DIRECTIONS FOR THIS TASK »
Look over the material for the string "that". Copy every line where it turns up.

SUPPLIED MATERIAL »

◆ ◆ ◆ ◆ ◆ ◆ ◆

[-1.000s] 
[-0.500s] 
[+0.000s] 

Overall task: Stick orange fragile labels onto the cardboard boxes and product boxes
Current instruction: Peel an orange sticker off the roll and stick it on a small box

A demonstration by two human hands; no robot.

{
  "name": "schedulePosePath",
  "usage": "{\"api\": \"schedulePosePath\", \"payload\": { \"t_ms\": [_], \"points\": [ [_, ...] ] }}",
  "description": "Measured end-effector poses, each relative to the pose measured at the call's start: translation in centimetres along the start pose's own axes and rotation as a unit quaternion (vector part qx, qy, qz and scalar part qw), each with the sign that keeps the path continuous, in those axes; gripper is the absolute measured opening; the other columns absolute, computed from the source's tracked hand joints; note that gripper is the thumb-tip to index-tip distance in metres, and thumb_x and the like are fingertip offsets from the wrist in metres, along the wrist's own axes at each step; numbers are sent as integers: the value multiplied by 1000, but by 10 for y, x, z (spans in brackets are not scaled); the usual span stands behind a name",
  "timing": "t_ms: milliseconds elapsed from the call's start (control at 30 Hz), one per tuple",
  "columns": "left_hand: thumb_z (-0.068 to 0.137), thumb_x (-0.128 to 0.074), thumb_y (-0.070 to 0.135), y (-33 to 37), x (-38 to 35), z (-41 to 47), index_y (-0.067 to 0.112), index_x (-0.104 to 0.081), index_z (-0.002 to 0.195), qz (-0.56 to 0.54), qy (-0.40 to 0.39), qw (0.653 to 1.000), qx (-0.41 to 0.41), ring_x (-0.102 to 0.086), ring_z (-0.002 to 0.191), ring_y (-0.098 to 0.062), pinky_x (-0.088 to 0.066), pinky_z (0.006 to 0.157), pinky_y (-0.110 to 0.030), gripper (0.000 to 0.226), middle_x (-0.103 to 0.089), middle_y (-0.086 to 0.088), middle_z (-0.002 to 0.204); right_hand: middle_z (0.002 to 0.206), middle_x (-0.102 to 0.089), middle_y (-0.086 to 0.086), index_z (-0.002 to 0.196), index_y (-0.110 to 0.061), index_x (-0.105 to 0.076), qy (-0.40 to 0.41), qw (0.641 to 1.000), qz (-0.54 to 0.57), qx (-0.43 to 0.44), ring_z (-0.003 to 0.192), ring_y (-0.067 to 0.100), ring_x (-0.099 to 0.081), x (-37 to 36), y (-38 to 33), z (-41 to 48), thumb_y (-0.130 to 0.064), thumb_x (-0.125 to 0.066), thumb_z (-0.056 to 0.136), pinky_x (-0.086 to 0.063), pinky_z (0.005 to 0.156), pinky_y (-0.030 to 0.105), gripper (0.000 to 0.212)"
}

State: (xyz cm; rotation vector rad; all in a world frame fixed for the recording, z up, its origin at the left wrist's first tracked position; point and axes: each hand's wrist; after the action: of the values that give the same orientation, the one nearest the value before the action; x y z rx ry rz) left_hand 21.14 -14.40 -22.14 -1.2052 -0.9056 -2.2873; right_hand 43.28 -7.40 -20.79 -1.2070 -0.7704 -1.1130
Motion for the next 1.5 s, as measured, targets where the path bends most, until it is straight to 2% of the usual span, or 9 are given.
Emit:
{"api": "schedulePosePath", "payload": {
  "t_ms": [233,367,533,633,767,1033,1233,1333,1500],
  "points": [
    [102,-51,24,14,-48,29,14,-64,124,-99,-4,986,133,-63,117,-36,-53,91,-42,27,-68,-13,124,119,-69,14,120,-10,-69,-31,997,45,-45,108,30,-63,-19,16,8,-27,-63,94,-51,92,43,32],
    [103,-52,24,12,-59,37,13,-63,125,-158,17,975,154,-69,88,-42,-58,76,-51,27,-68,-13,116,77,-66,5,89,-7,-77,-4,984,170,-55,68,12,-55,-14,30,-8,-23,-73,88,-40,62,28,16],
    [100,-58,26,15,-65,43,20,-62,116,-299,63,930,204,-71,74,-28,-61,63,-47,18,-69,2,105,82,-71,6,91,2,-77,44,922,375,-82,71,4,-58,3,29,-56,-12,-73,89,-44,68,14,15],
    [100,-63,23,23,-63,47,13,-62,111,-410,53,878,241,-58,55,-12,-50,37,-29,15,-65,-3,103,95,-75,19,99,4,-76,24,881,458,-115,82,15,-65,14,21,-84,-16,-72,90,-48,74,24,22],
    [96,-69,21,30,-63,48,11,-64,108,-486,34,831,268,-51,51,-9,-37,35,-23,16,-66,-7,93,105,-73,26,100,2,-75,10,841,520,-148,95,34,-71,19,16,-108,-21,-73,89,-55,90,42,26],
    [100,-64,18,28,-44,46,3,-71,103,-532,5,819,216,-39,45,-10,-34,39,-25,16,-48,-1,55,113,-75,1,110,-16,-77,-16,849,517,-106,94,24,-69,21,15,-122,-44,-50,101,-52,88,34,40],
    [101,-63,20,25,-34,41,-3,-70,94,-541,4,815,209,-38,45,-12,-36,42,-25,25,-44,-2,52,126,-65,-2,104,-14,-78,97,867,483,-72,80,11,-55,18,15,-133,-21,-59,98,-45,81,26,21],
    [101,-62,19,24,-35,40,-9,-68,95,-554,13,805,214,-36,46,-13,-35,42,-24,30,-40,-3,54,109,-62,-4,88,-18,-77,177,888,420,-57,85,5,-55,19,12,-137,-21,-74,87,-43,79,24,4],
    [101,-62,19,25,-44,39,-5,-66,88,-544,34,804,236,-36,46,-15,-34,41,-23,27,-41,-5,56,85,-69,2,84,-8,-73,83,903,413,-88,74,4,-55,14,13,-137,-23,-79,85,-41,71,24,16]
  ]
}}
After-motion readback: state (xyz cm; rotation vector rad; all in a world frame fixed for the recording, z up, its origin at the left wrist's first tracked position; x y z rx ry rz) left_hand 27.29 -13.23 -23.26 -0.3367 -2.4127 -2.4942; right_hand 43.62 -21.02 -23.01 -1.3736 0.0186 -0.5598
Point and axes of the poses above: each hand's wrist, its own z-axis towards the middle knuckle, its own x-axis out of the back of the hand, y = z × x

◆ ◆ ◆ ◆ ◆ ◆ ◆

ANSWER BOX »
  "description": "Measured end-effector poses, each relative to the pose measured at the call's start: translation in centimetres along the start pose's own axes and rotation as a unit quaternion (vector part qx, qy, qz and scalar part qw), each with the sign that keeps the path continuous, in those axes; gripper is the absolute measured opening; the other columns absolute, computed from the source's tracked hand joints; note that gripper is the thumb-tip to index-tip distance in metres, and thumb_x and the like are fingertip offsets from the wrist in metres, along the wrist's own axes at each step; numbers are sent as integers: the value multiplied by 1000, but by 10 for y, x, z (spans in brackets are not scaled); the usual span stands behind a name",
State: (xyz cm; rotation vector rad; all in a world frame fixed for the recording, z up, its origin at the left wrist's first tracked position; point and axes: each hand's wrist; after the action: of the values that give the same orientation, the one nearest the value before the action; x y z rx ry rz) left_hand 21.14 -14.40 -22.14 -1.2052 -0.9056 -2.2873; right_hand 43.28 -7.40 -20.79 -1.2070 -0.7704 -1.1130

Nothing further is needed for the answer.